EXCERPTED DATA START

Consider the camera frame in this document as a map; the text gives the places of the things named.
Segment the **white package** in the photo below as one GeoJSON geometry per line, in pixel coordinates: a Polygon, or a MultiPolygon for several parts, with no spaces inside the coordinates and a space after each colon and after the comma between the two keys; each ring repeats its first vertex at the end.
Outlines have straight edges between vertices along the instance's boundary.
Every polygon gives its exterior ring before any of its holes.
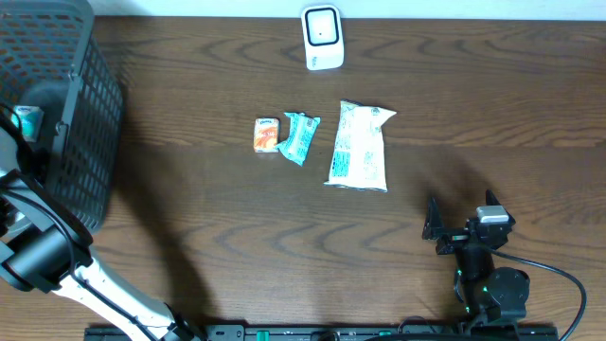
{"type": "Polygon", "coordinates": [[[387,191],[381,126],[396,112],[341,101],[327,186],[387,191]]]}

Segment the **gray plastic basket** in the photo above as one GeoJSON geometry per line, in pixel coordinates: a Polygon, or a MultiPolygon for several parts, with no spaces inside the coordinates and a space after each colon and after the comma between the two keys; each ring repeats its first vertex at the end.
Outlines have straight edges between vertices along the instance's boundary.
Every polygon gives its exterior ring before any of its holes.
{"type": "Polygon", "coordinates": [[[92,232],[100,229],[123,116],[118,85],[91,36],[85,0],[0,0],[0,100],[45,118],[44,186],[92,232]]]}

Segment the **blue packet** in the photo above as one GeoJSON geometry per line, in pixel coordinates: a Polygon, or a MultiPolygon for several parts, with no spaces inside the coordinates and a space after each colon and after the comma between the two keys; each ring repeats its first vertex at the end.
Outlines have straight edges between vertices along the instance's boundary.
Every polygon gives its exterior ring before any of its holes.
{"type": "Polygon", "coordinates": [[[287,159],[303,166],[315,129],[320,125],[320,117],[310,118],[303,113],[284,113],[284,115],[291,119],[291,130],[288,138],[278,143],[276,149],[287,159]]]}

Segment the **white device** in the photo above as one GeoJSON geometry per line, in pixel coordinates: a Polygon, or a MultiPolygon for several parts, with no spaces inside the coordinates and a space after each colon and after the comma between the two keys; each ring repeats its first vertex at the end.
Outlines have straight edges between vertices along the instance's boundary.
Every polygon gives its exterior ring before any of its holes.
{"type": "Polygon", "coordinates": [[[343,65],[345,49],[339,9],[312,6],[301,13],[307,68],[324,70],[343,65]]]}

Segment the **small orange package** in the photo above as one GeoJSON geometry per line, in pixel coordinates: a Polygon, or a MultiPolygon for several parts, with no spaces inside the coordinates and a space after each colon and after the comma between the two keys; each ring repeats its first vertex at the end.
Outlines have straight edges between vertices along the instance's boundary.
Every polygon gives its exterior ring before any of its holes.
{"type": "Polygon", "coordinates": [[[253,147],[257,153],[277,153],[280,121],[277,118],[257,118],[253,147]]]}

EXCERPTED DATA END

■ **THE PROBLEM**: In this exercise, set down all of the data exactly, without the pictures.

■ **ANSWER SECTION**:
Consider the camera frame in this document as a map; the text gives the places of the things named.
Segment the **white package** in the photo below as one GeoJSON geometry per line, in pixel coordinates: a Polygon, or a MultiPolygon for several parts, with no spaces inside the coordinates and a space after each colon and after the comma between the two keys; each ring repeats its first vertex at the end.
Outlines have straight edges between vertices along the instance's boundary.
Every polygon gives its exterior ring before any of its holes.
{"type": "Polygon", "coordinates": [[[387,191],[381,126],[396,112],[341,101],[327,186],[387,191]]]}

Segment the **gray plastic basket** in the photo above as one GeoJSON geometry per line, in pixel coordinates: a Polygon, or a MultiPolygon for several parts, with no spaces inside the coordinates and a space after each colon and after the comma between the two keys; each ring repeats its first vertex at the end.
Outlines have straight edges between vertices along the instance's boundary.
Every polygon gives its exterior ring before any of its holes.
{"type": "Polygon", "coordinates": [[[92,232],[100,229],[123,116],[118,85],[91,36],[85,0],[0,0],[0,100],[45,118],[44,186],[92,232]]]}

Segment the **blue packet** in the photo above as one GeoJSON geometry per line, in pixel coordinates: a Polygon, or a MultiPolygon for several parts, with no spaces inside the coordinates and a space after each colon and after the comma between the two keys; each ring repeats its first vertex at the end.
Outlines have straight edges between vertices along the instance's boundary.
Every polygon gives its exterior ring before any of its holes.
{"type": "Polygon", "coordinates": [[[287,159],[303,166],[315,129],[320,125],[320,117],[310,118],[303,113],[284,113],[284,115],[291,119],[291,130],[288,138],[278,143],[276,149],[287,159]]]}

Segment the **white device** in the photo above as one GeoJSON geometry per line, in pixel coordinates: a Polygon, or a MultiPolygon for several parts, with no spaces inside the coordinates and a space after each colon and after the comma between the two keys; each ring repeats its first vertex at the end.
Outlines have straight edges between vertices along the instance's boundary.
Every polygon gives its exterior ring before any of its holes.
{"type": "Polygon", "coordinates": [[[343,65],[345,49],[339,9],[312,6],[301,13],[307,68],[324,70],[343,65]]]}

Segment the **small orange package** in the photo above as one GeoJSON geometry per line, in pixel coordinates: a Polygon, or a MultiPolygon for several parts, with no spaces inside the coordinates and a space after each colon and after the comma between the two keys; each ring repeats its first vertex at the end.
Outlines have straight edges between vertices along the instance's boundary.
Every polygon gives its exterior ring before any of its holes.
{"type": "Polygon", "coordinates": [[[253,147],[257,153],[277,153],[280,121],[277,118],[257,118],[253,147]]]}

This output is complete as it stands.